Download or read book The Oxford Handbook of Organizational Citizenship Behavior written by Philip M. Podsakoff and published by Oxford University Press. This book was released on 2018-06-27 with total page 625 pages. Available in PDF, EPUB and Kindle. Book excerpt: The Oxford Handbook of Organizational Citizenship Behavior provides a broad and interdisciplinary review of state-of-the-art research on organizational citizenship behaviors (OCBs), and related constructs such as contextual performance, spontaneous organizational behavior, prosocial behavior, and proactive behavior in the workplace.
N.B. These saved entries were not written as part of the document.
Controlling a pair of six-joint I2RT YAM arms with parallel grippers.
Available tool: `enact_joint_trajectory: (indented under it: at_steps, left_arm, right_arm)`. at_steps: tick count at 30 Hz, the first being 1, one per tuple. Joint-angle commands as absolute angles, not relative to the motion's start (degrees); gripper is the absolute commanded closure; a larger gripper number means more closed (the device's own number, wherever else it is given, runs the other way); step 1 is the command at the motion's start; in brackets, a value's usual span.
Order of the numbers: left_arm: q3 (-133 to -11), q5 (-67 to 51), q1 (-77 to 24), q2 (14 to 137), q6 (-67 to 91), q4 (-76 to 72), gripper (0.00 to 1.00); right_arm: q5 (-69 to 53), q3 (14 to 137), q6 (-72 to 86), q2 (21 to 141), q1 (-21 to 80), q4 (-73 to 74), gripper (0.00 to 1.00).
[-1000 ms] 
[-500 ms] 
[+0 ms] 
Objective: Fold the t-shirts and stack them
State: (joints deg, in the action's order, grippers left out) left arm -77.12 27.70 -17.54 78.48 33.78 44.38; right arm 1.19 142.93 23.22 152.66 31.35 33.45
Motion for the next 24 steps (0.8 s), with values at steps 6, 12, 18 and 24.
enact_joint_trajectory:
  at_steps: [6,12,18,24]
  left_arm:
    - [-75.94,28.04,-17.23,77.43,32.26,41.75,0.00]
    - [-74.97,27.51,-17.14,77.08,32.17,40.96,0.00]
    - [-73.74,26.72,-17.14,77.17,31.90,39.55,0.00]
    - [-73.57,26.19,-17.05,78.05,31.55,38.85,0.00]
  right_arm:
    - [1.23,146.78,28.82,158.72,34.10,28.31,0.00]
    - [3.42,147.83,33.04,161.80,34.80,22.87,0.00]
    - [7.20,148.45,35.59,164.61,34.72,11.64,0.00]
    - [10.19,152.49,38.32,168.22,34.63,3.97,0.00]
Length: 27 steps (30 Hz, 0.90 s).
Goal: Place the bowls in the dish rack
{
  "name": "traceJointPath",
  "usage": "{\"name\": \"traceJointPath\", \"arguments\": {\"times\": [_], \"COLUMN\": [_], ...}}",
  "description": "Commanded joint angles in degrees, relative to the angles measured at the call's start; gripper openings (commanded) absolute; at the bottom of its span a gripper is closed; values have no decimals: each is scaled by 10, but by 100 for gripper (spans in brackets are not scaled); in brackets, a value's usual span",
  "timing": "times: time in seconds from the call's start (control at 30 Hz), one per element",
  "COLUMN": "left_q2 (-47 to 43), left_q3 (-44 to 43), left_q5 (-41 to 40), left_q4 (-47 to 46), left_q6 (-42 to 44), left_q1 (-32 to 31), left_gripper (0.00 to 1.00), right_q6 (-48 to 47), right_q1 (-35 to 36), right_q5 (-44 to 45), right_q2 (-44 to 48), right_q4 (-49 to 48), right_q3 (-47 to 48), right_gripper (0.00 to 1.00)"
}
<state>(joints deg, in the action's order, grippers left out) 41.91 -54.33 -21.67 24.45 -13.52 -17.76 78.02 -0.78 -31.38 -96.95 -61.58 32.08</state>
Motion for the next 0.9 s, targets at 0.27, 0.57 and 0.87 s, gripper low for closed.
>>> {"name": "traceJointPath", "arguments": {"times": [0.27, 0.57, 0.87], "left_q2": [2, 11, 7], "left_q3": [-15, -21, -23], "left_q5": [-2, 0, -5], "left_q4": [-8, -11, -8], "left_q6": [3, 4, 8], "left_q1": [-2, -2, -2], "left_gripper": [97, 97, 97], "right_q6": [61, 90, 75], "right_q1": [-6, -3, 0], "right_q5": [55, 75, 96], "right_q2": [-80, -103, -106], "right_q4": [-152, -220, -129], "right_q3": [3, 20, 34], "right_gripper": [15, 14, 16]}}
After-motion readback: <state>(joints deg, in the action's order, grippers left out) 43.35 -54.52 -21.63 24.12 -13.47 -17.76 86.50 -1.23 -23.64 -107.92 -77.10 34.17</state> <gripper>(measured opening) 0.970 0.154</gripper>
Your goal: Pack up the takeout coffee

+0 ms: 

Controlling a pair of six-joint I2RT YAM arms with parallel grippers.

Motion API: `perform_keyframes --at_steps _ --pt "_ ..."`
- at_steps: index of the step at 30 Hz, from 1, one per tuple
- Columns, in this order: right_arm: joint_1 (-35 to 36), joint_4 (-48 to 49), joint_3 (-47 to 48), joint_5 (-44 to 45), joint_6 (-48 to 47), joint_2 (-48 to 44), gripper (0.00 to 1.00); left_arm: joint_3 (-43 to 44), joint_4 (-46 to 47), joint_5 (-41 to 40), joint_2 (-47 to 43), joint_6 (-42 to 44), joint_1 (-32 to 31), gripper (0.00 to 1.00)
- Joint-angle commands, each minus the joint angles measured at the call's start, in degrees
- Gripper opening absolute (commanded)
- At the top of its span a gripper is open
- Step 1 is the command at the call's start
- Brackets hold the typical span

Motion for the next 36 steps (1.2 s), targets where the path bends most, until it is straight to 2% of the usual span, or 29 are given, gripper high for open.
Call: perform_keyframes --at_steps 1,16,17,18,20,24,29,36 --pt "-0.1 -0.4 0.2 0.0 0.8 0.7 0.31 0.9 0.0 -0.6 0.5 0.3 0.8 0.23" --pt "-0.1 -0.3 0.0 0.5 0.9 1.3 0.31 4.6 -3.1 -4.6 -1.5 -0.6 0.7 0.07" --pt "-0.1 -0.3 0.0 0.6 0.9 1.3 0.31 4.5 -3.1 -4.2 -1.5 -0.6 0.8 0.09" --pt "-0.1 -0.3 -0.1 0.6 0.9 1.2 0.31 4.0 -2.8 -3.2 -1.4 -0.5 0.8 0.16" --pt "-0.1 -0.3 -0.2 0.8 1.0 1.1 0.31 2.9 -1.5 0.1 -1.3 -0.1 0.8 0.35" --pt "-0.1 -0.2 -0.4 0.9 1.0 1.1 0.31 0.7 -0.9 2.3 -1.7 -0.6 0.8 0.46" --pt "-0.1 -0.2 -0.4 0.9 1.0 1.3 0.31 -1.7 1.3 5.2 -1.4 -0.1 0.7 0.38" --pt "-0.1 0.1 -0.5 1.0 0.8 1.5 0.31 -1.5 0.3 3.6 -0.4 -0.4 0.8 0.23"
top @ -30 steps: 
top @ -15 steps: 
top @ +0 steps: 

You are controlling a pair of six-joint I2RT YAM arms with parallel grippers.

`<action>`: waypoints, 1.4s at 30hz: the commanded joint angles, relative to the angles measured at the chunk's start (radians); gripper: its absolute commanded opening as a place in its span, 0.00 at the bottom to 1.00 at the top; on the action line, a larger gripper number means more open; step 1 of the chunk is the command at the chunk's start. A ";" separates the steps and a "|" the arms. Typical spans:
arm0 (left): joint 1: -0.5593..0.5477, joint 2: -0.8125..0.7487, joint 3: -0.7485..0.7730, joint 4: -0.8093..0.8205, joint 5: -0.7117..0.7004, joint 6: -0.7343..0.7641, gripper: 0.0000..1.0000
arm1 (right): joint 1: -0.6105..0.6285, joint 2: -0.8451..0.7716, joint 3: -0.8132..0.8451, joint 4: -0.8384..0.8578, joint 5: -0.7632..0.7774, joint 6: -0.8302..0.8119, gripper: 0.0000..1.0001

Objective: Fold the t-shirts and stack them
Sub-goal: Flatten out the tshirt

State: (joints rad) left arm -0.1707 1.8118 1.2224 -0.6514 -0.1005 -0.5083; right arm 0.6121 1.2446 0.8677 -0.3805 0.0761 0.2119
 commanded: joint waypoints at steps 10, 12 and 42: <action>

Contributors address the conceptualization and measurement of OCBs; the antecedents, correlates, and consequences of these behaviors; and the methodological issues that are common when studying OCBs. In addition, this handbook pushes future scholarship in this and related areas by identifying substantive questions, methods, and issues for future research. The result is a single resource that will inform and inspire scholars, students, and practitioners of the origins of this construct, the current state of research on this topic, and potentially exciting avenues for future exploration. This handbook is designed to meet the needs of a broad spectrum of researchers and advanced undergraduate and graduate students in a variety of disciplines including management, organizational behavior, human resources management, and industrial and organizational psychology, as well as those interested in studying citizenship behavior in a variety of organizational contexts including marketing, nursing, engineering, sports, and education.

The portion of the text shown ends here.